Dass die Zeit in Israel nicht gerade mit schweizerischen Maßstäben gemessen wird, ist mir schon lange klar. Wenn ich zum Beispiel Gäste einlade, gebe ich meistens schon gar keinen Zeitpunkt mehr an, es kommt ja doch jeder, wann es ihm passt.
In Eilat, der südlichsten Urlaubsstadt Israels, sind die Zeitverhältnisse noch etwas lockerer. Daran werde ich bei unserem Tauchurlaub Ende Juli erinnert. Und in den Tauchklubs, das ist allgemein bekannt, herrschen ganz besondere Verhältnisse. Als ich am ersten Tag für den zweiten Tauchgang fast zwei Stunden auf die Tauchlehrerin warte, drängt sich mir der Vergleich mit den Amundawa auf: ein Volk am Amazonas, das keine Vorstellung von Zeit hat. Ihnen fehlen folglich auch Wörter für morgen und gestern. Ihr Leben richtet sich vollständig nach dem Lauf der Sonne.
Auch hier läuft einfach alles, wie es gerade kommt. Die Agenda mit den wöchentlich geplanten Tauchgängen, die in fast jedem Tauchklub an der Wand hängt, stammt aus dem Jahr 1973 und war damals so akkurat wie heute – nämlich gar nicht. Alles hängt von den Gezeiten, den Wasserströmungen, dem Dieselpegel im Schiffstank, dem verkaterten Briten, der für den Unterhalt der Tauchausrüstungen zuständig ist und der Verfügbarkeit des passenden Tauchleiters ab. Daran gewöhnt man sich am besten so schnell wie möglich und dann geniesst man die Zeitlosigkeit, die es eben nur im Urlaub geben kann.
Ende Juli absolviere ich einen weiteren Tauchkurs (Ferien in Eilat) und muss für die Lizenz ein Formular mit meinen Angaben ausfüllen. Yuval, der Inhaber des Tauchklubs bestätigt mir dann, dass meine Daten sofort aufgenommen werden und die Lizenz schon in einer Viertelstunde in meiner Mailbox eintreffen wird. Von soviel Effizienz in einem Tauchklub wird mir fast schwindlig. Am nächsten Tag tauche ich in einem anderen Klub und benötige meine neue Lizenz, die natürlich nirgendwo eingetroffen ist, obwohl schon viele Viertelstunden vergangen sind, genauer gesagt an die Hundert. Ich suche Yuval auf und er versichert mir, dass die Lizenz in wenigen Minuten ankommen wird, unterdessen händigt er mir ein Gekripsel mit Stempel aus, damit ich tauchen kann.
Ich verbringe noch einige unbesorgte Tauchtage in Eilat, ohne auch nur irgendetwas von meiner Lizenz zu hören.
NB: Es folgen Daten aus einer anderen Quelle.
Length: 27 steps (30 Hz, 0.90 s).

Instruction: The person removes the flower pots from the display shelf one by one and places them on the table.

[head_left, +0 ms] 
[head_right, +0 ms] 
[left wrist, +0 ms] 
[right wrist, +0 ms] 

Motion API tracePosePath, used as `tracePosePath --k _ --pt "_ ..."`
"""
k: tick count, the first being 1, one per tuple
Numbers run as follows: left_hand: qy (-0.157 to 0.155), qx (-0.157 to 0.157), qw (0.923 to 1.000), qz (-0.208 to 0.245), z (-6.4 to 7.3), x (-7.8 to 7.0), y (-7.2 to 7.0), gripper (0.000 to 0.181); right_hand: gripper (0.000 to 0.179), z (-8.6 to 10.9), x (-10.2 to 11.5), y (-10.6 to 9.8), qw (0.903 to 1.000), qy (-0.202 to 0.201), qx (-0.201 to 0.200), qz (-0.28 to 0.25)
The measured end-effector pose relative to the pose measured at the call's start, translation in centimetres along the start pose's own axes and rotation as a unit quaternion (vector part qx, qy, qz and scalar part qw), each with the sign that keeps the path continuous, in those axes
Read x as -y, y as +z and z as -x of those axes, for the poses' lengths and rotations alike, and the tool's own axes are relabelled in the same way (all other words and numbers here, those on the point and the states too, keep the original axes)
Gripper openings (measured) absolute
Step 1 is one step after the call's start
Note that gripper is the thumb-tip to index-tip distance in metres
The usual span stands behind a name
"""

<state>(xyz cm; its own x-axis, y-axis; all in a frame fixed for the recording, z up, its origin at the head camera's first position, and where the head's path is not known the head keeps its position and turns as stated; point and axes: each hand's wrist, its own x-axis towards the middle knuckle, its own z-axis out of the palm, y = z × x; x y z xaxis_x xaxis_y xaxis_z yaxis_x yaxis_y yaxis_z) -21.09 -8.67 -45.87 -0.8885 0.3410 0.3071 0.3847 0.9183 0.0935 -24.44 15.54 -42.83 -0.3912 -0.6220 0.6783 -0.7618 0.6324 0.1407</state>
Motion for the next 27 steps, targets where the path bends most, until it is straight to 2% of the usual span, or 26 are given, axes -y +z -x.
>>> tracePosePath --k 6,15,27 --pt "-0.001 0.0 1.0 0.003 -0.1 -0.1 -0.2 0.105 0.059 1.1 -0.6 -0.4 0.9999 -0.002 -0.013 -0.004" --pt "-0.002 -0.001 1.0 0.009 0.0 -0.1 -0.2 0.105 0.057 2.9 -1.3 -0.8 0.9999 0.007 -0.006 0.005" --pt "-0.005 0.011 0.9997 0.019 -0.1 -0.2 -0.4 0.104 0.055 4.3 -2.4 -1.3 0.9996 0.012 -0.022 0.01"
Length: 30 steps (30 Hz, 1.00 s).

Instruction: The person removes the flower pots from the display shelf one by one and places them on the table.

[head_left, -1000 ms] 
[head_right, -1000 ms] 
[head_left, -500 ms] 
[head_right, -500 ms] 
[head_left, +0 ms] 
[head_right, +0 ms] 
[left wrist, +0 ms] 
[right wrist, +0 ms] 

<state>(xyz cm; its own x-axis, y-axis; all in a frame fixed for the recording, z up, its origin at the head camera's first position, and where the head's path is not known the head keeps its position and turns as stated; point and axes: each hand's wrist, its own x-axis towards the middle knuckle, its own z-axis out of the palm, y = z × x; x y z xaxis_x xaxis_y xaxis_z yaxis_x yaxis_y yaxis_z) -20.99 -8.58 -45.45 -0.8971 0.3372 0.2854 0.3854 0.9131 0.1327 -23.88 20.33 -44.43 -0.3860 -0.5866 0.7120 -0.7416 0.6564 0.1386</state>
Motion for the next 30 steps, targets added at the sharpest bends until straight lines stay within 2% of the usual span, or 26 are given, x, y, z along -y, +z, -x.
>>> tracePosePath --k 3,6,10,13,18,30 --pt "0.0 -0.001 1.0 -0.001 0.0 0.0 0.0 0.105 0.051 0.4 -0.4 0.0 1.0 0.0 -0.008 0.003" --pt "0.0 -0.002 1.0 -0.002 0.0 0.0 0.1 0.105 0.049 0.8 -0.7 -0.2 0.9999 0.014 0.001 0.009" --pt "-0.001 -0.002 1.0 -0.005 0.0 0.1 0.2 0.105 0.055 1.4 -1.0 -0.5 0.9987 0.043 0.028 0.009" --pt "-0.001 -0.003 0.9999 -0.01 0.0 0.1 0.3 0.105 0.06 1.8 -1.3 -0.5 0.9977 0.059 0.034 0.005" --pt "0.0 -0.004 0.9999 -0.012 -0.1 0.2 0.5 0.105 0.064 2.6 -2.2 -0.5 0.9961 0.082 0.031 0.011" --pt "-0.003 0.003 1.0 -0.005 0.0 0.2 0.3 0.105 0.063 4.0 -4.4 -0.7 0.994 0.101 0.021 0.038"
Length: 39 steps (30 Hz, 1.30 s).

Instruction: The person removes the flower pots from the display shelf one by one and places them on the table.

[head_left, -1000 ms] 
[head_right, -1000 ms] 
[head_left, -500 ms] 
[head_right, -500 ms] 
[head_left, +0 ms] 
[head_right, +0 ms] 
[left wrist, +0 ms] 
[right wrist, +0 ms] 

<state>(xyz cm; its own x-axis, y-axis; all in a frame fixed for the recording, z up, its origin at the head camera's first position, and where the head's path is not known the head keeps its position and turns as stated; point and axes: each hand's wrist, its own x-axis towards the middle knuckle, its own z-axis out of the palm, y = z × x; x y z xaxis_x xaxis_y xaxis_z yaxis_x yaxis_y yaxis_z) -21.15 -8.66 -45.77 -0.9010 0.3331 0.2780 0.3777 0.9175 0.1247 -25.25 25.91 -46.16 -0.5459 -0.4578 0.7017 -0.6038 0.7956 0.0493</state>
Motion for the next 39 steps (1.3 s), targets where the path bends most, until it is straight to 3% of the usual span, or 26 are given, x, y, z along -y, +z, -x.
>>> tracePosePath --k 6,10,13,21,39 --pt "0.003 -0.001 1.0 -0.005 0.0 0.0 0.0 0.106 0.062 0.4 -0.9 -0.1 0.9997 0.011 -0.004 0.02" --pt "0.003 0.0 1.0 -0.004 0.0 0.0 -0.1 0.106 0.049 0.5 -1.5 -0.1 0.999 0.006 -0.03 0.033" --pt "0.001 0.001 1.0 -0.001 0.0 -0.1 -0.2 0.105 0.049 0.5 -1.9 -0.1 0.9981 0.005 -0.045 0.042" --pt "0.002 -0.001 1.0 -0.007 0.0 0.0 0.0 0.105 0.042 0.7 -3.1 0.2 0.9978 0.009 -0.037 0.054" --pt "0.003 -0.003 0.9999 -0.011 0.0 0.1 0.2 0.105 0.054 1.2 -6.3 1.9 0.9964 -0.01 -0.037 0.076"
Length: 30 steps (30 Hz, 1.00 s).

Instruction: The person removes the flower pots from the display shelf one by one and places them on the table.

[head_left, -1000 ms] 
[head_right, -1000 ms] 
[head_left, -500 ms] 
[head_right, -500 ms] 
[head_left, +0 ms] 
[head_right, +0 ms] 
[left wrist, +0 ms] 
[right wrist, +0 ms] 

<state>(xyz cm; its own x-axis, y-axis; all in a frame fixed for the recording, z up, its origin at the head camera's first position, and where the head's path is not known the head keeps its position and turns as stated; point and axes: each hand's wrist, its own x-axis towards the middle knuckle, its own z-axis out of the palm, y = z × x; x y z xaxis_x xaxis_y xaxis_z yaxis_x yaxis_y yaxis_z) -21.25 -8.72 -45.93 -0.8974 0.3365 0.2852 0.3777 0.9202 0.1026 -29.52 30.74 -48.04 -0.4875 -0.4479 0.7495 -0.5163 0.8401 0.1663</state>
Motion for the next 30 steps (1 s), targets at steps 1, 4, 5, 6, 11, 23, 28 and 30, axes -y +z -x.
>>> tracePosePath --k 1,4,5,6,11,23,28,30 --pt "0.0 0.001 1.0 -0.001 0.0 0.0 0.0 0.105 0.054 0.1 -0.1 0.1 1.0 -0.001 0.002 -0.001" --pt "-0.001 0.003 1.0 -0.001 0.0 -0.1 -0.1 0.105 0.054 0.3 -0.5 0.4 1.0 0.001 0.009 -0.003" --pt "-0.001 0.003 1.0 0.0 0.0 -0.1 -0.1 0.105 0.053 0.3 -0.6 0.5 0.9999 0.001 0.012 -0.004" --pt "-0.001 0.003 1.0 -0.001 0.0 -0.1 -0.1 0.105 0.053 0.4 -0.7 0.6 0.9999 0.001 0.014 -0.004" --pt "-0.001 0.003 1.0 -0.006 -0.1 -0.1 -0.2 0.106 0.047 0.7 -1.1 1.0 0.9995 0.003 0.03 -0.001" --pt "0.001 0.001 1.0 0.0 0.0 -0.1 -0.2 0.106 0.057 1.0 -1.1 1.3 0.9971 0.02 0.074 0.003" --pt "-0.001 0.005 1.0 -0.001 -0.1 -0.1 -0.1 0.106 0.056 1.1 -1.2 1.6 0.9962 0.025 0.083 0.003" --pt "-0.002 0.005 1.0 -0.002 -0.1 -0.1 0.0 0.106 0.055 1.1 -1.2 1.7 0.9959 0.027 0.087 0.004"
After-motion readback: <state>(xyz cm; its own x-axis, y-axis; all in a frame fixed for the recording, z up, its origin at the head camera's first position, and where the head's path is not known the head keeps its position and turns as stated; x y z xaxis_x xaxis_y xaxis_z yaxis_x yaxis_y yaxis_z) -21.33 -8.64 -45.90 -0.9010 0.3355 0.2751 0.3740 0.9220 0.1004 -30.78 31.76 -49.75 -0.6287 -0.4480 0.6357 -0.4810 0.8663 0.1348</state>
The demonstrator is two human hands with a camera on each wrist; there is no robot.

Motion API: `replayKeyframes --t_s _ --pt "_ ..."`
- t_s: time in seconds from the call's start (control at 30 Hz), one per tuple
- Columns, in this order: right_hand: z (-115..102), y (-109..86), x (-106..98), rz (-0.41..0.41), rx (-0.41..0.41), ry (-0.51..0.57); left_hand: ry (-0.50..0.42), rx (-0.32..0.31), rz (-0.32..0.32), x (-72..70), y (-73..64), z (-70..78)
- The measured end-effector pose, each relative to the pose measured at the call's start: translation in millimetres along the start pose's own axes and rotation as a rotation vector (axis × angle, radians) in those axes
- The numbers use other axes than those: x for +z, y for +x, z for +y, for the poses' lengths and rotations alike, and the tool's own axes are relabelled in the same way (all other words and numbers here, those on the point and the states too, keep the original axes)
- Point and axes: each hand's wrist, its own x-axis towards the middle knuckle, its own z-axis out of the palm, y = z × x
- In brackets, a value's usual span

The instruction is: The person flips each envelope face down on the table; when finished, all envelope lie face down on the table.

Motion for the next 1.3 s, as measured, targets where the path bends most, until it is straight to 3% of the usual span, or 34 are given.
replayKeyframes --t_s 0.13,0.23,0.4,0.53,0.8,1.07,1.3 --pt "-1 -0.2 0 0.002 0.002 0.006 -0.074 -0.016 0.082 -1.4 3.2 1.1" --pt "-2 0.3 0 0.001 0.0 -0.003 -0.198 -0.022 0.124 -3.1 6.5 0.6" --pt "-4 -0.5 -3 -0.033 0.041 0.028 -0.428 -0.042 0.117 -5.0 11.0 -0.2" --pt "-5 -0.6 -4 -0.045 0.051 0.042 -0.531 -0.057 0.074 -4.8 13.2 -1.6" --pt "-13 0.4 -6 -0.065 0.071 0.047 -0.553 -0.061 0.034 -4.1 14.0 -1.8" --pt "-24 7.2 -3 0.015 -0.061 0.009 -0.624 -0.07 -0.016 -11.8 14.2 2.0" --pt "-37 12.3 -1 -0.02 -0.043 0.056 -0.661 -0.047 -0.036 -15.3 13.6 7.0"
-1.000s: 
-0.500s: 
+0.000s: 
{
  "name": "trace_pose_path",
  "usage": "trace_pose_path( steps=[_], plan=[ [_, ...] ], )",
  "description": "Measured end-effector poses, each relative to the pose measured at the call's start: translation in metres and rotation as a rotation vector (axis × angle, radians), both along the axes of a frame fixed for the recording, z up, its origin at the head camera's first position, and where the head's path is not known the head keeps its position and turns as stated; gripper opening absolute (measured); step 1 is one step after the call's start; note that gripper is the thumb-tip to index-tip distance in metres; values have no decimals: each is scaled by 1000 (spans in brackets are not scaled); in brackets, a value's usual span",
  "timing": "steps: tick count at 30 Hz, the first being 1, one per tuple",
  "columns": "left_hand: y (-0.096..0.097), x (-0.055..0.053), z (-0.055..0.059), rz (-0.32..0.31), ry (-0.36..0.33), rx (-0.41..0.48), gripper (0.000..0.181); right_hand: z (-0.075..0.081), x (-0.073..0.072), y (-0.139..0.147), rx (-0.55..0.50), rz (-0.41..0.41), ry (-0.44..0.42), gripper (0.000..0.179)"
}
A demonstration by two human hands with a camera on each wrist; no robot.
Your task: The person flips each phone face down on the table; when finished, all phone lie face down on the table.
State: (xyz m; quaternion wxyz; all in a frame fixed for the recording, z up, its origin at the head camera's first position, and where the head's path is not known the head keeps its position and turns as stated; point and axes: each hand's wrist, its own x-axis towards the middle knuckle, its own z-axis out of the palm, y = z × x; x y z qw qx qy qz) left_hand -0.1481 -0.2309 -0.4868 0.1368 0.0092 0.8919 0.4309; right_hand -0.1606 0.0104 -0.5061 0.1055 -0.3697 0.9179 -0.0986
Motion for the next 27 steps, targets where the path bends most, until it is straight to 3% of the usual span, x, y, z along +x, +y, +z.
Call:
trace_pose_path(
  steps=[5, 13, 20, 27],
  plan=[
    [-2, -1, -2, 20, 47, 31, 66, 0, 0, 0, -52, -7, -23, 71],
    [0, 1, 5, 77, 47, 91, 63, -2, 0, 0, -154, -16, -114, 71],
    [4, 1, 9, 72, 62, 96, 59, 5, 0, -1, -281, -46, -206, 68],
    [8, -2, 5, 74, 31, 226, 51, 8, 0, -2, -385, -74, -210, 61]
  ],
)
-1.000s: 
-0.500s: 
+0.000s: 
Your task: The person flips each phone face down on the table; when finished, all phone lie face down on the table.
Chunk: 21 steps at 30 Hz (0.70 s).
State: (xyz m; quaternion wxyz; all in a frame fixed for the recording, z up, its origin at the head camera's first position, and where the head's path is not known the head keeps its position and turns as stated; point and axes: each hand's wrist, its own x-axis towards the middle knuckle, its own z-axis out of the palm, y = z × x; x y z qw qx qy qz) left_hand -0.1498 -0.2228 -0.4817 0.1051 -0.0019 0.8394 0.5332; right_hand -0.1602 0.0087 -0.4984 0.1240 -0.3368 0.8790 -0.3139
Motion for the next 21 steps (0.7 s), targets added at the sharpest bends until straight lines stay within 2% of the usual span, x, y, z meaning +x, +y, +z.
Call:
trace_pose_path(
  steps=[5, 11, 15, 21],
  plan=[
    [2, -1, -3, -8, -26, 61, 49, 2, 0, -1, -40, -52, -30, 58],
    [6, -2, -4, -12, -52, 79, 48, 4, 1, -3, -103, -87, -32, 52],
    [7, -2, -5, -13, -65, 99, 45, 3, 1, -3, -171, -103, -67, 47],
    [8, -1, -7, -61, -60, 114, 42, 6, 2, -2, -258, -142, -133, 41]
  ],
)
Am Tag der Abreise schauen wir noch einmal im Tauchklub vorbei und Yuval, nun schon leicht verärgert ob meiner Ungeduld, weiss wirklich nicht, warum ich mir Sorgen mache, schliesslich handelt es sich bei dieser Dateneingabe nur um eine Frage von Minuten.
Was bin überrascht, als heute, am 15. August, die schon vergessene Lizenz in meiner Mailbox eintrifft und mich an schöne vergangene Tage mit sorgenloser Urlaubsstimmung erinnert. Ob er wohl damals 15 Tage sagte und nicht 15 Minuten….?
Der Blick aus dem Fenster erfolgt aus Israel, wo ich seit 1988 lebe. Geboren und aufgewachsen bin ich in der Schweiz. Aus meinem Fenster blicken auch Eyal, mein israelischer Mann und meine erwachsenen, sehr israelischen Kinder, Sivan, Itay und Lianne. Die Personen sind echt, unsere Namen aber frei erfunden.